Please return the lines below verbatim, beginning at the one that has "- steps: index" and stopping after the one that has "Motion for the", and add no other lines.

* * * * * * *

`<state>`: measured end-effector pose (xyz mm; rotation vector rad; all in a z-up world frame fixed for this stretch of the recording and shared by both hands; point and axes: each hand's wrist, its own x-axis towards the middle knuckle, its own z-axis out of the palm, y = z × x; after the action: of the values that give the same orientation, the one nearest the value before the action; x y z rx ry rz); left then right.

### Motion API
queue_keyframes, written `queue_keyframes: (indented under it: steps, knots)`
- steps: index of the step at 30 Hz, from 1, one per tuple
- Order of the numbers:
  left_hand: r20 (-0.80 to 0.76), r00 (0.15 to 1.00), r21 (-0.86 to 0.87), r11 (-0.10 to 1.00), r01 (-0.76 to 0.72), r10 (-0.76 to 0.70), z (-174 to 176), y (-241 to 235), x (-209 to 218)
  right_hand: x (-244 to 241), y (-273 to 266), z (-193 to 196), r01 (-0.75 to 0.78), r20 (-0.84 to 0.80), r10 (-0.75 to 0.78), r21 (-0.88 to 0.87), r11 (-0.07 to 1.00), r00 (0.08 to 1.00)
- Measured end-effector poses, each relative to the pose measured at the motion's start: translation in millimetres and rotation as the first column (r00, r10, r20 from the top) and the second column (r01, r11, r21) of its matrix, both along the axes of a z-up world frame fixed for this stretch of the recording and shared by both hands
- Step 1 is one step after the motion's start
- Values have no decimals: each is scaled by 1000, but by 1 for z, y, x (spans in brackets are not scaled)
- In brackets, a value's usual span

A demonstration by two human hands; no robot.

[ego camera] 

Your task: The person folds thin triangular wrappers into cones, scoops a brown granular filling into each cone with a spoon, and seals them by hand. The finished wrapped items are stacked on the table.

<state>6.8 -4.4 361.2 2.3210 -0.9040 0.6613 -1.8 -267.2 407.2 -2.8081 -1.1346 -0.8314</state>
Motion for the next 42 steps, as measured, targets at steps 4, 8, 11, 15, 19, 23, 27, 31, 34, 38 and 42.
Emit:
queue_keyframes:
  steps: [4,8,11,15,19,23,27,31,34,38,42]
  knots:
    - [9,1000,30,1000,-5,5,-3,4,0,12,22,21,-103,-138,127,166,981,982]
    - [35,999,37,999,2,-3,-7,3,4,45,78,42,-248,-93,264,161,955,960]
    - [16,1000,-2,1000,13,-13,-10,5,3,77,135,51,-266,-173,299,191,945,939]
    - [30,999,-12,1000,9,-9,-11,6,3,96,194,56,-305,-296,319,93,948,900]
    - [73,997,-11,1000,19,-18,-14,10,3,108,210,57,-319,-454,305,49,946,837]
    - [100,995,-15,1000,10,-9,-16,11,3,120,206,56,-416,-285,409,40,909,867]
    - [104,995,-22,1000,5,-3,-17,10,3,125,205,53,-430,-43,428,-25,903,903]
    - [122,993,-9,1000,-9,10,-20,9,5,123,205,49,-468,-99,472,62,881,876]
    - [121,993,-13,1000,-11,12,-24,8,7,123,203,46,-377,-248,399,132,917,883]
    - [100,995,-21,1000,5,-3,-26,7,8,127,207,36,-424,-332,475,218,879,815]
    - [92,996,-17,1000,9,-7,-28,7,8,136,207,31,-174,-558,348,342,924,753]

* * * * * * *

* **Answer to this task**
- steps: index of the step at 30 Hz, from 1, one per tuple
- Order of the numbers:
  left_hand: r20 (-0.80 to 0.76), r00 (0.15 to 1.00), r21 (-0.86 to 0.87), r11 (-0.10 to 1.00), r01 (-0.76 to 0.72), r10 (-0.76 to 0.70), z (-174 to 176), y (-241 to 235), x (-209 to 218)
  right_hand: x (-244 to 241), y (-273 to 266), z (-193 to 196), r01 (-0.75 to 0.78), r20 (-0.84 to 0.80), r10 (-0.75 to 0.78), r21 (-0.88 to 0.87), r11 (-0.07 to 1.00), r00 (0.08 to 1.00)
- Measured end-effector poses, each relative to the pose measured at the motion's start: translation in millimetres and rotation as the first column (r00, r10, r20 from the top) and the second column (r01, r11, r21) of its matrix, both along the axes of a z-up world frame fixed for this stretch of the recording and shared by both hands
- Step 1 is one step after the motion's start
- Values have no decimals: each is scaled by 1000, but by 1 for z, y, x (spans in brackets are not scaled)
- In brackets, a value's usual span

A demonstration by two human hands; no robot.

[ego camera] 

Your task: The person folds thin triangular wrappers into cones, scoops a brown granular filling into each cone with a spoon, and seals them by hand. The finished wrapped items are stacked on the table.

<state>6.8 -4.4 361.2 2.3210 -0.9040 0.6613 -1.8 -267.2 407.2 -2.8081 -1.1346 -0.8314</state>
Motion for the next 42 steps, as measured, targets at steps 4, 8, 11, 15, 19, 23, 27, 31, 34, 38 and 42.

The exercise requires nothing further.